> **Task goal**
Set the data below down again, exactly, with every picture left out.

******

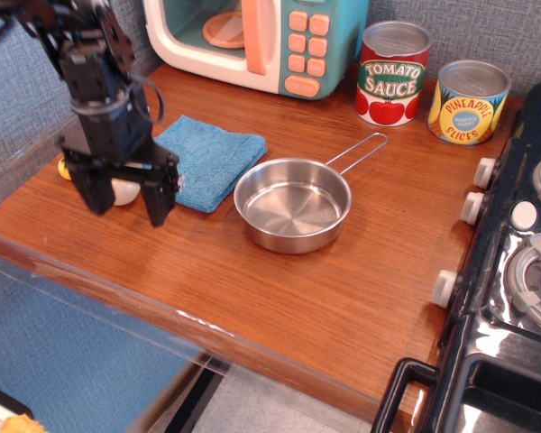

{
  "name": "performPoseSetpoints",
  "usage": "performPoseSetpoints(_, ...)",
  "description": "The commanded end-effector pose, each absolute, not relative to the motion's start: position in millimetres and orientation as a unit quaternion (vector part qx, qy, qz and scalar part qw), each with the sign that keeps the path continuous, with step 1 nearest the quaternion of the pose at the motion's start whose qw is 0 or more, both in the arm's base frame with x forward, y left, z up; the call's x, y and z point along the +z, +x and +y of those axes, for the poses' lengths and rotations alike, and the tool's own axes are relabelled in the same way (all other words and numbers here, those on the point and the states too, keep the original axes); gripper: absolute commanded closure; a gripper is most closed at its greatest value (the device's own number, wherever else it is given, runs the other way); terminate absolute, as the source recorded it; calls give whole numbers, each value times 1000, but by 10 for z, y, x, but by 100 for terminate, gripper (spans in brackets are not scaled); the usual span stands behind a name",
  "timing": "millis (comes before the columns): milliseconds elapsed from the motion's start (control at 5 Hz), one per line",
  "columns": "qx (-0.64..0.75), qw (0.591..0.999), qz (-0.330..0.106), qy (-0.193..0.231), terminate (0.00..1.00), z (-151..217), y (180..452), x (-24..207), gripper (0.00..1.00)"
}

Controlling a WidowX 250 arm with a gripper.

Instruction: Grab the potato and place it on the corner of blue cloth

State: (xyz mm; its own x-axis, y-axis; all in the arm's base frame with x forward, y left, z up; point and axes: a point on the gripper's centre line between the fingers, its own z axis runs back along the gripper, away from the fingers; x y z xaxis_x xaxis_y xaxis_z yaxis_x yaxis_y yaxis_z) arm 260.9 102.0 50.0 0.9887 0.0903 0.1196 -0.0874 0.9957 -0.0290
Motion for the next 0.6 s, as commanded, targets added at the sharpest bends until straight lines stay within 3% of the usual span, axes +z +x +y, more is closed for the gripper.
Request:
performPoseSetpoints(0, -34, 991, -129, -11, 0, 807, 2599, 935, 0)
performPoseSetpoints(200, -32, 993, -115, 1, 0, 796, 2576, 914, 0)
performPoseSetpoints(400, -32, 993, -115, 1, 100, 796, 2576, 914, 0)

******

> **Answer**
{
  "name": "performPoseSetpoints",
  "usage": "performPoseSetpoints(_, ...)",
  "description": "The commanded end-effector pose, each absolute, not relative to the motion's start: position in millimetres and orientation as a unit quaternion (vector part qx, qy, qz and scalar part qw), each with the sign that keeps the path continuous, with step 1 nearest the quaternion of the pose at the motion's start whose qw is 0 or more, both in the arm's base frame with x forward, y left, z up; the call's x, y and z point along the +z, +x and +y of those axes, for the poses' lengths and rotations alike, and the tool's own axes are relabelled in the same way (all other words and numbers here, those on the point and the states too, keep the original axes); gripper: absolute commanded closure; a gripper is most closed at its greatest value (the device's own number, wherever else it is given, runs the other way); terminate absolute, as the source recorded it; calls give whole numbers, each value times 1000, but by 10 for z, y, x, but by 100 for terminate, gripper (spans in brackets are not scaled); the usual span stands behind a name",
  "timing": "millis (comes before the columns): milliseconds elapsed from the motion's start (control at 5 Hz), one per line",
  "columns": "qx (-0.64..0.75), qw (0.591..0.999), qz (-0.330..0.106), qy (-0.193..0.231), terminate (0.00..1.00), z (-151..217), y (180..452), x (-24..207), gripper (0.00..1.00)"
}

Controlling a WidowX 250 arm with a gripper.

Instruction: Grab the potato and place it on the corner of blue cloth

State: (xyz mm; its own x-axis, y-axis; all in the arm's base frame with x forward, y left, z up; point and axes: a point on the gripper's centre line between the fingers, its own z axis runs back along the gripper, away from the fingers; x y z xaxis_x xaxis_y xaxis_z yaxis_x yaxis_y yaxis_z) arm 260.9 102.0 50.0 0.9887 0.0903 0.1196 -0.0874 0.9957 -0.0290
Motion for the next 0.6 s, as commanded, targets added at the sharpest bends until straight lines stay within 3% of the usual span, axes +z +x +y, more is closed for the gripper.
Request:
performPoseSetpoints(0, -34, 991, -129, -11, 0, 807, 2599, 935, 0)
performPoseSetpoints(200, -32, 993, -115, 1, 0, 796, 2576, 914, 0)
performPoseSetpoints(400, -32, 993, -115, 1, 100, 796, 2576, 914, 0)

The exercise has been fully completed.